Model training as a CI/CD system: Part I

Table of Contents ( Press the ← key in browser search bar to return TOC)

In software engineering, Continuous Integration (CI) and Continuous Delivery (CD) are two very important concepts. CI is when you integrate changes (new features, approved code commits, etc.) into your system reliably and continuously.

Source: Model training as a CI/CD system: Part I

CD is when you deploy these changes reliably and continuously. CI and CD both can be performed in isolation as well as they can be coupled.

A machine learning (ML) system is essentially a software system. So, to operate with such systems scalably we need CI/CD practices in place to facilitate rapid experimentation, integration, and deployment. Here are some scenarios:

As an ML Engineer, you are likely to experiment with new model architectures to improve performance. How do you reliably integrate them into the system without breaking anything?
Upon availability of new data, how do you automatically trigger new training runs so that your system can adapt to the recency of the data?
How do you deploy the newly trained models to different environments such as staging, pre-production, and production?

Integrating a new model into the system is like adding a new feature. When operating at a large scale, the number of these new models can grow rapidly within a short period of time. This is why manual processes to deal with CI/CD are atypical. You can learn more about why having a resilient CI/CD system for your ML application is crucial for success from this excellent post.

In this two-part series blog post, we will present two different scenarios of CI/CD particularly from the perspectives of model training. In this first part, we will explore how to build a complete TFX project with prebuilt components, and how to run the pipeline on Vertex AI automatically in response to the changes of the codebase.

We will build on top of what we will learn in this post and extend that to automatically trigger runs based on different triggers. We will use Pub/Sub, Cloud Functions, and Cloud Scheduler along with TensorFlow Extended (TFX) and Vertex AI.
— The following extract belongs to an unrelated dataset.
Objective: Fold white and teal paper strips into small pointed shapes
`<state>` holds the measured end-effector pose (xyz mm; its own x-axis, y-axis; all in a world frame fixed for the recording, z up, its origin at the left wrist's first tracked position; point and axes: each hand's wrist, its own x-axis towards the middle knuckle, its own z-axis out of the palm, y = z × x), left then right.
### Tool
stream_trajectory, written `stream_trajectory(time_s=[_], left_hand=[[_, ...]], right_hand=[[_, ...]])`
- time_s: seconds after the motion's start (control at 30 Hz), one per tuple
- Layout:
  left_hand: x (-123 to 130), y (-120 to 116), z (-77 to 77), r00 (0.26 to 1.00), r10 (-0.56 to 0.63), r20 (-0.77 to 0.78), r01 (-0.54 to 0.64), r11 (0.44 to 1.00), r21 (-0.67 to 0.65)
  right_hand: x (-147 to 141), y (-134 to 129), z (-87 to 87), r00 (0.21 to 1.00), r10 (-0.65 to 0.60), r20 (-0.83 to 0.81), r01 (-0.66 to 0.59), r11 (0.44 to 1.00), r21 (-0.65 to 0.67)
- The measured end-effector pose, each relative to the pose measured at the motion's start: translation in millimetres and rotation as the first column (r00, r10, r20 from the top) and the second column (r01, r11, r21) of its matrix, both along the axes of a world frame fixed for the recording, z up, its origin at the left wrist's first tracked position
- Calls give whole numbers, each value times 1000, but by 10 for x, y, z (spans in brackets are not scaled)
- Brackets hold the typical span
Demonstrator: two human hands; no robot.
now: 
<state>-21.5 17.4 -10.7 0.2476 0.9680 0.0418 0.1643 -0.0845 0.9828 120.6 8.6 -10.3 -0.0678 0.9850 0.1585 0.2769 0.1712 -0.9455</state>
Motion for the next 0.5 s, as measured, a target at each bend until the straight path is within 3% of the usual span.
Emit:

To comfortably understand this series of posts, we expect that you are already familiar with the basic MLOps terminologies, TFX, Vertex AI, and GitHub Actions.

Approach

In this section, we will introduce schematics of two workflows we want to develop so that we can develop a mental image of what’s to come.

In the first workflow, we want to do the following:

Create a complete TFX pipeline project from TFX CLI.
Modify some configurations to leverage Vertex AI, and set up a GitHub Action workflow to be triggered by detecting any changes in the tfx-pipeline directory which contains all the codebase for this project.
When the GitHub Action gets executed, it will initiate a Cloud Build process.
The initiated Cloud Build process clones the entire repository, builds a new docker image based on the changed codebase, pushes the docker image to the Google Container Registry(GCR), and submits the TFX pipeline to Vertex AI.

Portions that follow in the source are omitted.